We only use VEC_DUPLICATE_EXPR for variable-length vectors.  I still owe
you a GCC 9 update for:

  https://gcc.gnu.org/ml/gcc-patches/2017-12/msg01039.html

(hadn't forgotten!)

It's a diversion from the patch, sorry, but I think the main alternatives are:

(1) Allow either operand of a VEC_PERM_EXPR to be a scalar
    ------------------------------------------------------

    Handles VEC_DUPLICATE_EXPR <a> as:
        VEC_PERM_EXPR <a, a, { 0, ... }>

    Handles IFN_VEC_SHL_INSERT <avec, b> as:
        VEC_PERM_EXPR <b, avec, { 0, 1, 2, 3, ... }>
    or: VEC_PERM_EXPR <avec, b, { n, 0, 1, 2, ... }>

    Can also insert a single "a" at the beginning of a vector of "b":
        VEC_PERM_EXPR <a, b, { 0, 1, 1, 1, ... }>

    Disdvantages:

    (a) It's still a bit limited.  E.g. it can't insert two scalars at
        the beginning of a vector of "b", which might be useful for SLP.

    (b) Either all targets would need to handle this case explicitly
        or something would need to massage the tree permute mask before
        the targets see it.  E.g.:

           VEC_PERM_EXPR <a, b, { 0, 1, 1, ... }>
        -> permute of { 0, n, n, ... } on two vector broadcast rtxes

    (c) There'd still be an inconsistency.  Either:
        (i) we'd only use VEC_PERM_EXPRs for variable-length vectors or
        (ii) we'd have to check before creating a CONSTRUCTOR whether
             it should be represented as a VEC_PERM_EXPR instead.

(2) Allow only the second operand of a VEC_PERM_EXPR to be a scalar
    ---------------------------------------------------------------

    Handles VEC_DUPLICATE_EXPR <a> as:
        VEC_PERM_EXPR <{ 0, ... }, a, { n, ... }>

    Handles IFN_VEC_SHL_INSERT <avec, b> as:
        VEC_PERM_EXPR <avec, b, { n, 0, 1, 2, ... }>;

    Advantages:

    - Avoids the need for target changes: the mask is the same if the scalar
      is replaced by a vector.

    Disadvantages:

    - (a) still holds (and now we can't do a two-scalar permute).

    - (c) still holds.

(3) Keep VEC_DUPLICATE_EXPR but use it for everything
    -------------------------------------------------

    Advantages:

    - The handling of duplicates becomes consistent across vector types.

    - There are no changes to VEC_PERM_EXPR or targets.

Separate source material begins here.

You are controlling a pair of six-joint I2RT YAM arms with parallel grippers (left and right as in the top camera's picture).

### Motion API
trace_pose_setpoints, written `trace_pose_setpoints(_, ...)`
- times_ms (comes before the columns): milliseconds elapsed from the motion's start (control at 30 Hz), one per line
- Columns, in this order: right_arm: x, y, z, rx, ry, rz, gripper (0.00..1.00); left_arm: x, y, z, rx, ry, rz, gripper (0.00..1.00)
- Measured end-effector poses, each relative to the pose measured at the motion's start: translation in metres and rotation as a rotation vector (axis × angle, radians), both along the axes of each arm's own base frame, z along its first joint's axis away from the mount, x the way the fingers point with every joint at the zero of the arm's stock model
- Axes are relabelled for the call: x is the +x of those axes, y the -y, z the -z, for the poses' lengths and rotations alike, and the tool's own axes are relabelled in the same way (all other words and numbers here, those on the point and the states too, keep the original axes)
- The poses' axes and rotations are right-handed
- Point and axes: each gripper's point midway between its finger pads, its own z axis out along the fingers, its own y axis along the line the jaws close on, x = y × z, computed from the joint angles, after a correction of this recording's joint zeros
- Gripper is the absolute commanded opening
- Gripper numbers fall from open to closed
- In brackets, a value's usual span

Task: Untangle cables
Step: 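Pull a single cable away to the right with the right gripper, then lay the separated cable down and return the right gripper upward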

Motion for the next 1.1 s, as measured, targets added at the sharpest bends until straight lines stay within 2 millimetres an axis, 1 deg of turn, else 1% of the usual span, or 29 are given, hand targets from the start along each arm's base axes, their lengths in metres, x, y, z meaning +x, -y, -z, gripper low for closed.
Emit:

    - We can still replace IFN_VEC_SHL_INSERT with a VEC_PERM_EXPR,
      as a separate change.

    Disadvantages:

    - (c) still holds.

    (d) Vector duplication stays a bit of a special case (which was the
        original problem).

(4) Use the VECTOR_CST encoding for CONSTRUCTORs too
    ------------------------------------------------

    Advantages:

    - Reduces memory overhead of CONSTRUCTORs for vector broadcasts
      in constant-length vectors.

    - There's only one tree code to check.

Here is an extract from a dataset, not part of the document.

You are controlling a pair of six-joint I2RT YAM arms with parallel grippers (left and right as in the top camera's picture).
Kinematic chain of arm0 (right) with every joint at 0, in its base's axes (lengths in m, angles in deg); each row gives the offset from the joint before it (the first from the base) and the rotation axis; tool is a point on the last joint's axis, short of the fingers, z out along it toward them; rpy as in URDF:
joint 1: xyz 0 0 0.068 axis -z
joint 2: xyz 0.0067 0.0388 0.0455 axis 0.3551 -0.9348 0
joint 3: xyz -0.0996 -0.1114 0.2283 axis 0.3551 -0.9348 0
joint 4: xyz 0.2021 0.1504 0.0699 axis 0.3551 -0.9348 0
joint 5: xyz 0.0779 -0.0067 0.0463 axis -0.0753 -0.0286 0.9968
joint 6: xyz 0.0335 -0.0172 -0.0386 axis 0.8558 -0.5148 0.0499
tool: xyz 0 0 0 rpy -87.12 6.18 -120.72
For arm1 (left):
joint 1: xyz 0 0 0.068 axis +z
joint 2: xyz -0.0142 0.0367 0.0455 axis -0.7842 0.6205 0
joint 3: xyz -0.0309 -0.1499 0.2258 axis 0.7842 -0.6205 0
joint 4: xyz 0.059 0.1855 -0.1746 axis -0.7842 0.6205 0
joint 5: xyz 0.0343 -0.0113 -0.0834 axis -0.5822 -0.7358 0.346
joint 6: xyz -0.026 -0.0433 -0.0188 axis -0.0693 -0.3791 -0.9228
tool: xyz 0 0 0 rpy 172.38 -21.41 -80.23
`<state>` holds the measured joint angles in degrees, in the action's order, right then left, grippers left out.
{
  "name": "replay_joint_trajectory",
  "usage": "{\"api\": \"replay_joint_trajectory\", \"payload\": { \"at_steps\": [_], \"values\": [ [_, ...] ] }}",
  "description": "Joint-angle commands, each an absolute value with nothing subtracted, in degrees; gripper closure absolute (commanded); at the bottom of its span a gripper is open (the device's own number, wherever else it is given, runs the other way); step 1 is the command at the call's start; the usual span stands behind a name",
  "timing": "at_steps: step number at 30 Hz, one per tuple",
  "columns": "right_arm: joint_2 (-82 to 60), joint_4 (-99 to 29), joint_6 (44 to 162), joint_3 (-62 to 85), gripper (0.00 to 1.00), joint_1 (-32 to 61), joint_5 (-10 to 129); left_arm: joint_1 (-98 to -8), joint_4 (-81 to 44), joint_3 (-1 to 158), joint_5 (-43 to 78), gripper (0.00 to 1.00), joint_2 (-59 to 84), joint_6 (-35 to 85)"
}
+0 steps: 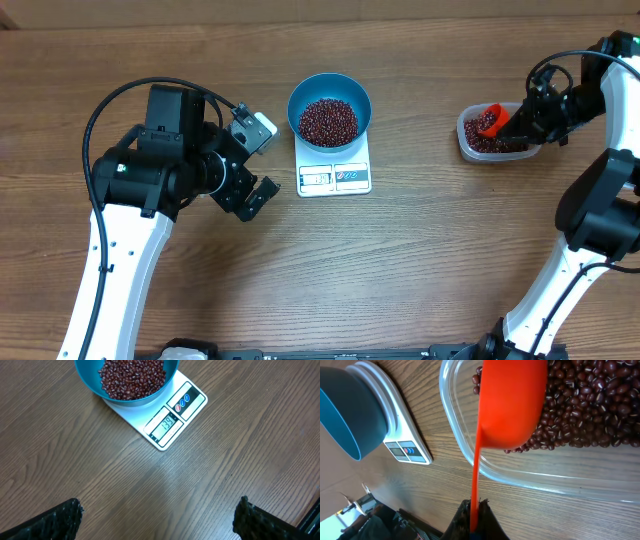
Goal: Scoop item into bowl and weigh 150g on scale
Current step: 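Lower the scoop into the tub and scoop beans with the right gripper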
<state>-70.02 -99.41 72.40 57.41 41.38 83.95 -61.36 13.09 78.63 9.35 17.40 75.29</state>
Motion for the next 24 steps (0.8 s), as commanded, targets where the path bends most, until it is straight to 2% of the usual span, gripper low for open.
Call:
{"api": "replay_joint_trajectory", "payload": {
  "at_steps": [1,24],
  "values": [
    [-70.2,-99.4,71.6,57.8,0.96,41.5,84.9,-61.4,13.1,79.5,10.2,0.0,17.8,76.6],
    [-70.2,-99.4,72.9,57.8,0.96,43.1,85.2,-61.4,13.1,79.5,10.1,0.01,17.8,76.6]
  ]
}}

    - Many more vectors have the same representation for constant- and
      variable-length vectors.

    - There's more consistency between constant element values and
      variable element values.

    - We can still replace IFN_VEC_SHL_INSERT with a VEC_PERM_EXPR,
      as a separate change.

    Disadvantages:

    (e) Completely following the VECTOR_CST encoding would mean having
        to encode the stepped forms based on two values in the series.
        E.g. a 3-pattern:

          { a : b : c : ... }

        (ad-hoc syntax) would be: 

          { a, b, c, c * 2 - b, c * 3 - b, ... }

        so the CONSTRUCTOR would include hidden arithmetic.  This means
        that the value of any given element (rather than just a directly-
        encoded one) would in general not be a gimple value.  E.g. in
        the above case, asking for element 3 would give a GENERIC tree.

    (f) If vector CONSTRUCTORs seem like a mistake then this will too.

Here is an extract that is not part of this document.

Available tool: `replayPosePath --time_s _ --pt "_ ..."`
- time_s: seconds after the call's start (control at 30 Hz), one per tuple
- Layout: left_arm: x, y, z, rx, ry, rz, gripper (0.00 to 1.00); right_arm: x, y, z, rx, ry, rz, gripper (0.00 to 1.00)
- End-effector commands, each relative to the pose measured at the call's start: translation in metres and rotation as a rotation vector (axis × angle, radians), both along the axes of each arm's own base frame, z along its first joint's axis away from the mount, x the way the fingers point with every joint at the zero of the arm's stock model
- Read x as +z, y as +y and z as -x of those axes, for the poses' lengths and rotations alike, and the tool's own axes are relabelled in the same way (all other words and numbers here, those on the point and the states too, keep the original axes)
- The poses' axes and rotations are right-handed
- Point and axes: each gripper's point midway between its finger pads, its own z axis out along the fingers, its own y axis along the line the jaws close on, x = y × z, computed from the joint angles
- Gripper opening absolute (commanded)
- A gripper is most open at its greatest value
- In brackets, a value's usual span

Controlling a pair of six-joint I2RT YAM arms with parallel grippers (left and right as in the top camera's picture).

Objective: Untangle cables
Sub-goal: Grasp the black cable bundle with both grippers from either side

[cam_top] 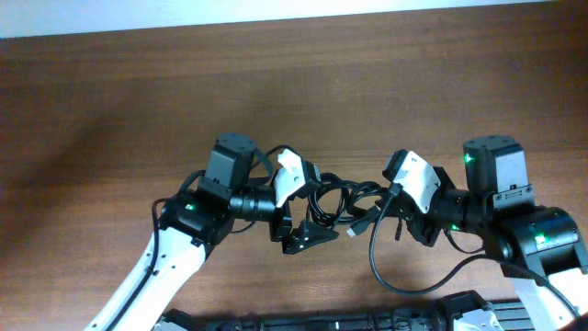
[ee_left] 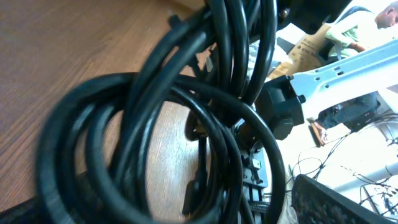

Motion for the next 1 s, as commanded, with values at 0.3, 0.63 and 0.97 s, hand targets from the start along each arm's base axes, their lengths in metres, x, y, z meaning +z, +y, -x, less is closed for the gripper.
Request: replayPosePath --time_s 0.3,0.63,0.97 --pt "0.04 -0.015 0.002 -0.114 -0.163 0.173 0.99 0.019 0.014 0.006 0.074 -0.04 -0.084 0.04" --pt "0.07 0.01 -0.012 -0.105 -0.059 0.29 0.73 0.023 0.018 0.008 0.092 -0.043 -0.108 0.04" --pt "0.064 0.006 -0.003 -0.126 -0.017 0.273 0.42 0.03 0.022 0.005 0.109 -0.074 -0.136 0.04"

(5) Like (4), but don't allow the stepped case
    ------------------------------------------

    Advantages:

    - As for (4), and avoids the hidden arithmetic in (e).

    Disadvantages:

    - (f) still holds.

    (g) Stepped vectors need to be handled separately.

For (f), we could (and might need to) replace CONSTRUCTOR with a new
tree code.  It would still have to be GIMPLE_SINGLE_RHS though, if we
keep the current "gassigns have 4 operands" assumption.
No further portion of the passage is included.